Sun-woo now joins the #9 investigation team. Sun-woo also takes an interest in Corporal Soo-yoon (Lee Si-young). Meanwhile, Popeye kidnaps Kang Eun-chul (Yunho). The abduction of Kang Eun-chul brings back memories of the slain police officer several years earlier.

==Cast==

- Choi Si-won as Kim Sun-woo
- Lee Si-young as Lee Soo-yoon
- Lee Sung-jae as Kwon Jung-ryool
- Han Jung-soo as Oh Min-hyuk
- Jung Woon-taek as Lee Choong-shik
- Jang Dong-jik as Kang Joo-min
- Jung Yun-ho as Kang Eun-chul
  - Uhm Do-hyun as young Kang Eun-chul
- Jin Hee-kyung as Hyun Hye-jung
- Lee Byung-joon as Police superintendent Gu
- Son Jong-bum as Captain Oh
- Park Sung-kwang as Kim Dae-sung
- Lee Sang-hoon as Lee Won-tak
- Lee Joo-shil as Cha Myung-joo
- Kim Soo-hyun as Kwon Ha-na
- Jeon Mi-seon as Park Min-jung
- Park Won-sook as Uhm Hee-sook
- Kil Yong-woo as Oh Yong-gap
- Im Ki-hyuk as Kim Sang-soo
- Kim Tae-hyung as Woo Hyun-tae
- Kim Yoon-seo as Hong Ji-ah
- Kim Joon-bae as Jung Deok-soo ("Popeye")
- Jang Won-young as Ahn Dong-chool
- Lee Dong-shin as Kwon Chang-bum
- Choi Jung-woo as Han Sang-goon
- Lee Han-sol as Chang-gil
- Jung Ho-bin as Jung Do-young
- Jang Yong as Yoo Young-gook
- Choi Ran as Young-ran
- Kim Sun-kyung as Go Na-kyung
- Im Seung-dae as Kim Joo-hyung
- Moon Joon-young as Cha Hyun-seung
- Cha Ki-joo as Moo-young
- Kim Seung-pil as safety management employee
- Bae Jin-sub as Moon Seung-chan
- Hyun Chul-ho as Section chief Seo
- Jung Joo-ri

==Production==
The drama was originally set for broadcast on SBS during the first half of 2011, starring Eric Mun and Kim Ok-vin in the roles of Kim Sun-woo and Lee Soo-yoon, respectively.

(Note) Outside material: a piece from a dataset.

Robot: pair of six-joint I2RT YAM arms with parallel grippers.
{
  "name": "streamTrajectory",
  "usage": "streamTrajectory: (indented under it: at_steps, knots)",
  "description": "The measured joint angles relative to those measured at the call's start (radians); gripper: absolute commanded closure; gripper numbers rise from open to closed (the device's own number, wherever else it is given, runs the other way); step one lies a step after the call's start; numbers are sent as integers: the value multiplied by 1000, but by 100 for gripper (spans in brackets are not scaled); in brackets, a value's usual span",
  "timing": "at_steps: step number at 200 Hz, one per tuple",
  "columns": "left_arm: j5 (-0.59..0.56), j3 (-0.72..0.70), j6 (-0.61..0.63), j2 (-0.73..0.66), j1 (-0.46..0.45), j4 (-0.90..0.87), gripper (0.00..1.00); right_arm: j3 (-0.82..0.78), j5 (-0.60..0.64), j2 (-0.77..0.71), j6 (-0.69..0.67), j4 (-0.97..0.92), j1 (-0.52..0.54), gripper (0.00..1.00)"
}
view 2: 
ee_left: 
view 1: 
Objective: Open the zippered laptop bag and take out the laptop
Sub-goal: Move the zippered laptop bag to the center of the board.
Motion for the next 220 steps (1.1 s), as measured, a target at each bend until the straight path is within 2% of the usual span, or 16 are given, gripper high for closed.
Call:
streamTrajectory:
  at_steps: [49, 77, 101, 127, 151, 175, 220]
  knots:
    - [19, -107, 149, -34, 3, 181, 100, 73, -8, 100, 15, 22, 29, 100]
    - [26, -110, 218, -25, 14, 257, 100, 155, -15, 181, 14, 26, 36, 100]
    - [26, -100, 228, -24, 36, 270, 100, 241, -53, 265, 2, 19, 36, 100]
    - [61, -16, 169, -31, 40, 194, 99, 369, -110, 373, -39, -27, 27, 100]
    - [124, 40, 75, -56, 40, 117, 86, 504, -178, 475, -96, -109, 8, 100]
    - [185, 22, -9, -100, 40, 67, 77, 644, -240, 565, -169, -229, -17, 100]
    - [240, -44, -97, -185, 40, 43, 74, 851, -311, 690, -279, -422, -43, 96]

However they dropped out when production was halted after the Bombardment of Yeonpyeong incident in November 2010. Production company Annex Telecom transferred to a different network KBS, and filming resumed in August 2011 with the casting of Choi Siwon and Lee Si-young.

==Ratings==

| Date | Episode | Nationwide | Seoul |
|---|---|---|---|
| 2011-09-19 | 01 | 7.6% | 8.8% |
| 2011-09-20 | 02 | 6.6% | 8.7% |
| 2011-09-26 | 03 | 7.0% | 8.6% |
| 2011-09-27 | 04 | 6.2% | 8.3% |
| 2011-10-03 | 05 | 5.0% | 8.9% |
| 2011-10-04 | 06 | 6.4% | 8.6% |
| 2011-10-10 | 07 | 5.6% | 9.3% |
| 2011-10-11 | 08 | 9.2% (16th) | 9.6% (13th) |
| 2011-10-17 | 09 | 9.2% (17th) | 9.2% (18th) |
| 2011-10-18 | 10 | 8.3% | 8.9% |
| 2011-10-24 | 11 | 9.3% | 10.0% (19th) |
| 2011-10-25 | 12 | 9.2% (19th) | 8.8% (18th) |
| 2011-10-31 | 13 | 8.4% | 9.1% |
| 2011-11-01 | 14 | 9.4% (18th) | 9.2% (15th) |
| 2011-11-07 | 15 | 8.4% | 8.9% |
| 2011-11-08 | 16 | 10.3% (15th) | 11.5% (9th) |
| Average |  | 7.9% | - |

Source: TNmS Media Korea

==International broadcast==
The series was sold to seven countries in Asia, including Japan, China and Taiwan.

It aired on Mnet Japan beginning December 14, 2011.